Tips for Data Mining
Undergraduate Helps Make Sense out of Disorder in a Physical Review Letters Paper
October 26, 2009
Undergraduate physics major Oleg Ovchinnikov isn’t daunted by complex data or complicated materials. Working with scientists from Oak Ridge National Laboratory and the Pennsylvania State University, he has helped devise a means to work through such challenges to characterize disorder in materials. The results appear in a Physical Review Letters paper entitled “Disorder identification in hysteresis data: recognition analysis of the random-bond—random-field Ising model.” Ovchinnikov, just three years into his undergraduate studies, is lead author.

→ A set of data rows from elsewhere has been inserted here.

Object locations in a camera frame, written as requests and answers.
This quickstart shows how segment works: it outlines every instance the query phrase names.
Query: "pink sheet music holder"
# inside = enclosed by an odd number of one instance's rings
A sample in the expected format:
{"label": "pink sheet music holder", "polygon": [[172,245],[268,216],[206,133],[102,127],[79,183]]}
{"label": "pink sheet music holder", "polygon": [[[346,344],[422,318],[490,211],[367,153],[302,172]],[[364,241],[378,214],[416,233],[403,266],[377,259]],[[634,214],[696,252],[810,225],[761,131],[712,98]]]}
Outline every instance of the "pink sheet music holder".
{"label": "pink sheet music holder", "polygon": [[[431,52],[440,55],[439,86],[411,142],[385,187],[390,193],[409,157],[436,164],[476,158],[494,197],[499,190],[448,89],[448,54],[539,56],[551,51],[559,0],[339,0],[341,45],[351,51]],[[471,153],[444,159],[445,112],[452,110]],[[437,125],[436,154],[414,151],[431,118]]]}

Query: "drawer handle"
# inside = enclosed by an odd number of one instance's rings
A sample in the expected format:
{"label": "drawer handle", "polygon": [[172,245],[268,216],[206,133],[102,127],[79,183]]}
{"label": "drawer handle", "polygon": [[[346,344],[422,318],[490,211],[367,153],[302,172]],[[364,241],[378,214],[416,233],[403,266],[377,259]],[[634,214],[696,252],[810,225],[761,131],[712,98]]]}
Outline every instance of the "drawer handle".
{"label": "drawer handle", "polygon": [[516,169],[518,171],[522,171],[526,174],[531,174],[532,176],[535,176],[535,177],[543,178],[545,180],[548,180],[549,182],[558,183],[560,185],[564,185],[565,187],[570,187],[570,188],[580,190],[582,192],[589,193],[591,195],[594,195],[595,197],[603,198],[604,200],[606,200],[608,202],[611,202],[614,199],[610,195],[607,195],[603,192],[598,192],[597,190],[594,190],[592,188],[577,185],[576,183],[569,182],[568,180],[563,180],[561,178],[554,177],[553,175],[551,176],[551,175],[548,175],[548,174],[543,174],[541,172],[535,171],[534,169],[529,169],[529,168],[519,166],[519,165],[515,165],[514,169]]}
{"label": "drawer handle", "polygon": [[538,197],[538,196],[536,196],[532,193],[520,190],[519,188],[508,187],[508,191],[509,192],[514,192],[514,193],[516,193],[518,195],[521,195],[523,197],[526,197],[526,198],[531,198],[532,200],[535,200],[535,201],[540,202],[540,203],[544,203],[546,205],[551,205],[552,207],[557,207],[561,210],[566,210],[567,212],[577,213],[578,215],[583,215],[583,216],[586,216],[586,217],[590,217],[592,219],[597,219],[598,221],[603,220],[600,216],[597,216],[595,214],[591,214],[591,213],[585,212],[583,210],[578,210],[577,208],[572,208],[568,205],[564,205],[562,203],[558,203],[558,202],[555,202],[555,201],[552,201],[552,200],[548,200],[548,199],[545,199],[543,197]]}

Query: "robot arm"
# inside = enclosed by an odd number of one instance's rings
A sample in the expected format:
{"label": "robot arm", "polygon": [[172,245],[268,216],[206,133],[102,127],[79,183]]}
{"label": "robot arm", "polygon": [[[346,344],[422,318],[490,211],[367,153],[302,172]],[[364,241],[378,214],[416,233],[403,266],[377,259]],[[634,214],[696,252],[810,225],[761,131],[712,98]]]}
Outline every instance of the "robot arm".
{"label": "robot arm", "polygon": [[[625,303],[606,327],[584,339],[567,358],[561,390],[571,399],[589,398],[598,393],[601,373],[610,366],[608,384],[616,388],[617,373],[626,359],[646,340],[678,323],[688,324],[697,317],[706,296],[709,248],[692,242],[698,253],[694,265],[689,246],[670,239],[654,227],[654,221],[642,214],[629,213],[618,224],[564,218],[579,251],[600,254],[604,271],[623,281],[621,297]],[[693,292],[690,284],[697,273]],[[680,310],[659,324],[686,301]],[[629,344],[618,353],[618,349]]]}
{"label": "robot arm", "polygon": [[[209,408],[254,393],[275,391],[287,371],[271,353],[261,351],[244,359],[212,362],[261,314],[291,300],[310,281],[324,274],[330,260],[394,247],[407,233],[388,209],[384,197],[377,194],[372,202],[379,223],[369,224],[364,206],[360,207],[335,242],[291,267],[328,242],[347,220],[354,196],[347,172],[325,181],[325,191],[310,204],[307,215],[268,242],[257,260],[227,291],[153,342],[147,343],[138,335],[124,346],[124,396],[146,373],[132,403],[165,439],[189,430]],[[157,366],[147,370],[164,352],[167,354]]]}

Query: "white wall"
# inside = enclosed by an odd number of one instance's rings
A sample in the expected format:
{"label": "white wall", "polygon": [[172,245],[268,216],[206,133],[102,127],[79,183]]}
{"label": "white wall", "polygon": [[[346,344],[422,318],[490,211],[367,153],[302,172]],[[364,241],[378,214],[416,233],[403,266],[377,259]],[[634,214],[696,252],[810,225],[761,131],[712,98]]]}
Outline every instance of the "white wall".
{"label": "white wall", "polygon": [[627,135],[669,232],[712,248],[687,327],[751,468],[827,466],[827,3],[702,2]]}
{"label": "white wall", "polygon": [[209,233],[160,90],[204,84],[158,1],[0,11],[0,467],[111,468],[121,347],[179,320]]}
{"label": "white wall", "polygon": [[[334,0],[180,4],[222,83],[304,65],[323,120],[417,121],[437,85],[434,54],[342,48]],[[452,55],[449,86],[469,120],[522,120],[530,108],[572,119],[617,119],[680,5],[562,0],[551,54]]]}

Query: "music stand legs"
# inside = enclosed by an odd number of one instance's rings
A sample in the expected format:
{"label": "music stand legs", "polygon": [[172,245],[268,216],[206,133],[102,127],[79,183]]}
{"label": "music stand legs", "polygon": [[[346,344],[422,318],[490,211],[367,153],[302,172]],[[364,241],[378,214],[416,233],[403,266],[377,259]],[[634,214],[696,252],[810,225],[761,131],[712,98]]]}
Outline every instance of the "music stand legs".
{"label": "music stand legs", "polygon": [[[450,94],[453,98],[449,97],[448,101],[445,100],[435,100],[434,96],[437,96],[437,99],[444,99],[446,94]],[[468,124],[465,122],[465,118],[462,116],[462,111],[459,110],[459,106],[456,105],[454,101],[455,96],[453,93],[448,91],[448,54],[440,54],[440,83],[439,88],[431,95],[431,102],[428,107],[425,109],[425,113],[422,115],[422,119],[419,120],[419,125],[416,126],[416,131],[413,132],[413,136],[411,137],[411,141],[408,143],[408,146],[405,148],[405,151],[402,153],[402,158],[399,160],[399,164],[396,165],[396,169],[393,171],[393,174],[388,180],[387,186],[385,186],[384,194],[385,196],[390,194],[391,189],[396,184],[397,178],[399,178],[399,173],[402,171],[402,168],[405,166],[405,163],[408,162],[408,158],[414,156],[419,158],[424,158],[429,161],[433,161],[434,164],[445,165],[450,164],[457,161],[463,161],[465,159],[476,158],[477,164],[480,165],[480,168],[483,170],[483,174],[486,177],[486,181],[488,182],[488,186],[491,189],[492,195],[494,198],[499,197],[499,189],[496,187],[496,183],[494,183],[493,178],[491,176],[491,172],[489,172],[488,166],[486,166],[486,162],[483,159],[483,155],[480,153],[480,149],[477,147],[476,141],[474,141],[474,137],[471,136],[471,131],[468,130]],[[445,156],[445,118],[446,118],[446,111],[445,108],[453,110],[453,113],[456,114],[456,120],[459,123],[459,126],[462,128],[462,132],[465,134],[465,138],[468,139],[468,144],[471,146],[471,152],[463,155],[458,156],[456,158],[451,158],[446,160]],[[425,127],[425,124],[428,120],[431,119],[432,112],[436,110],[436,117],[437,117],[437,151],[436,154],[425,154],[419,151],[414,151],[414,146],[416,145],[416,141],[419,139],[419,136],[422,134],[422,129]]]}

A rendering of the scheme to collect
multidimensional scanning probe data arrays
as input for a neural network, with output
of functionality at defects.
Nearly all real-world materials are marked by a certain amount of disorder, meaning their structure is just a little bit “off.” Crystal defects, shifts in molecular or atomic positions, and other common imperfections mean that few systems are flawless. Getting a clear picture of the type and strength of a material’s disorder can help scientists who study these systems understand the microscopic reasons for a material’s macroscopic behavior. Extracting the necessary data to reveal these structural secrets has traditionally been a more derivative than direct endeavor, however. Scientists have relied on functions—theory-based operators or procedures that relate one variable in a system to one or more other variables—within a set of parameters to relate physical models to experimental reality. There are well-known theoretical models for many systems, but the research team, including Ovchinnikov, Stephen Jesse and Sergei Kalinin of ORNL, and Susan Trolier-McKinstry and Patamas Bintacchit of Penn State, sought to find a way to match theory and experiment, universally independent of the model’s complexity. This obviates the need for short analytical formulae. Their approach is based on neural networks and data mining with numerical modeling.

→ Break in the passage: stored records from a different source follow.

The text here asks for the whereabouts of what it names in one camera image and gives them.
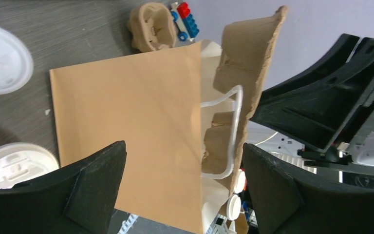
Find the red lego brick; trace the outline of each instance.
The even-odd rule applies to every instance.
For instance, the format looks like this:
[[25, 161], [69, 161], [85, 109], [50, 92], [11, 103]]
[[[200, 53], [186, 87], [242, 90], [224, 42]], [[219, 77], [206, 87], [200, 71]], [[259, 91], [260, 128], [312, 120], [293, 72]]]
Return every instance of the red lego brick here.
[[185, 19], [187, 18], [188, 15], [190, 15], [190, 8], [188, 7], [188, 4], [187, 2], [183, 2], [181, 3], [178, 7], [177, 7], [177, 11], [178, 13], [180, 14], [180, 17], [182, 19]]

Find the toy wheel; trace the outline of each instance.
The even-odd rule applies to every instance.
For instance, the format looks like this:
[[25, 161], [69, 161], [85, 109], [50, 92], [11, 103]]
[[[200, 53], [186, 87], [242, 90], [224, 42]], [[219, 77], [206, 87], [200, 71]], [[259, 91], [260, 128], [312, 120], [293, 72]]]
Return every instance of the toy wheel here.
[[171, 16], [173, 16], [173, 21], [176, 22], [176, 20], [178, 19], [178, 14], [176, 12], [172, 11]]
[[187, 35], [186, 32], [180, 32], [180, 33], [178, 34], [178, 39], [180, 39], [180, 41], [186, 41], [187, 38], [188, 38], [188, 35]]

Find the lego toy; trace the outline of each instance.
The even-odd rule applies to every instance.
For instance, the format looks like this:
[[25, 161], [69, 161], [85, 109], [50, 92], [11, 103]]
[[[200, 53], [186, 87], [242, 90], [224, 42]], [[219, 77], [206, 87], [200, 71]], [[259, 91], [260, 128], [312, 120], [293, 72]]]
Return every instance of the lego toy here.
[[171, 4], [171, 15], [179, 29], [179, 33], [177, 34], [178, 39], [180, 41], [193, 41], [200, 30], [197, 28], [187, 2], [175, 2]]
[[151, 2], [134, 8], [127, 23], [132, 47], [141, 52], [174, 48], [176, 31], [172, 14], [161, 3]]

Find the toy car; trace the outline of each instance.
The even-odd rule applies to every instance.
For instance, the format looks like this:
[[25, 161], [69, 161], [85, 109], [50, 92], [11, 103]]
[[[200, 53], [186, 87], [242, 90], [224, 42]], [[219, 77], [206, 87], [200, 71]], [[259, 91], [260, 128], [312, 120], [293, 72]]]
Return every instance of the toy car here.
[[193, 15], [190, 13], [188, 4], [186, 2], [171, 4], [171, 15], [179, 29], [178, 39], [180, 41], [193, 41], [200, 30], [197, 28]]

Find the paper bag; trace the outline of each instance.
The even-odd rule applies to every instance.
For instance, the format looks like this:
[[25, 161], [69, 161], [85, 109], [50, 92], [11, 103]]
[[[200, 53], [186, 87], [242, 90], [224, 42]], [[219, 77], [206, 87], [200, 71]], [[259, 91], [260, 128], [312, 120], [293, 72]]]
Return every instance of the paper bag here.
[[115, 208], [198, 234], [200, 49], [196, 43], [50, 71], [61, 166], [124, 140]]
[[[271, 16], [235, 22], [223, 31], [222, 56], [213, 86], [222, 93], [240, 84], [243, 86], [243, 105], [236, 137], [234, 171], [229, 177], [218, 180], [233, 193], [237, 172], [242, 161], [247, 124], [254, 115], [262, 94], [262, 87], [270, 65], [279, 30], [285, 19], [287, 7], [280, 7]], [[233, 112], [216, 113], [212, 127], [206, 131], [206, 147], [202, 170], [220, 174], [227, 164], [227, 146]]]

Neural networks are designed to imitate the manner in which the human brain transmits and processes signals. In particular, they can be trained to recognize patterns in large amounts of data. To demonstrate how they can be used to understand disorder in materials, the research team decided to analyze hysteresis loops in materials. Hysteresis loops show how a magnetizing force and the resulting magnetic field are related, providing a great deal of information about a material’s magnetic properties. Using principal component analysis (PCA), a standard tool based on linear algebra, the researchers simplified the data and subsequently “trained” a neural network to analyze the hysteresis loops of the investigated system. In the PRL paper, this recognition analysis was used to study macroscopic hysteresis loops of ferroelectric capacitors, the key element of non-volatile memory technologies (like those used in Playstation II, for example).
Currently, Ovchinnikov and the team are using this method to analyze large multidimensional data sets produced by an atomic force microscope (AFM). An AFM has a probe only a few nanometers wide, with a tiny chip (often made of diamond) on the tip of a cantilever that scans the surface of a sample material. In a matter of seconds, they could extract internal parameters of the sample. Applying a neural network algorithm allowed for quick recognition of theoretical model parameters from this experimental data. The same approach could be applied to other statistical physical models.
The resulting paper continues a successful run for Ovchinnikov, who earlier this year won the Vanderbilt Prize for Undergraduate Research in Physics & Astronomy.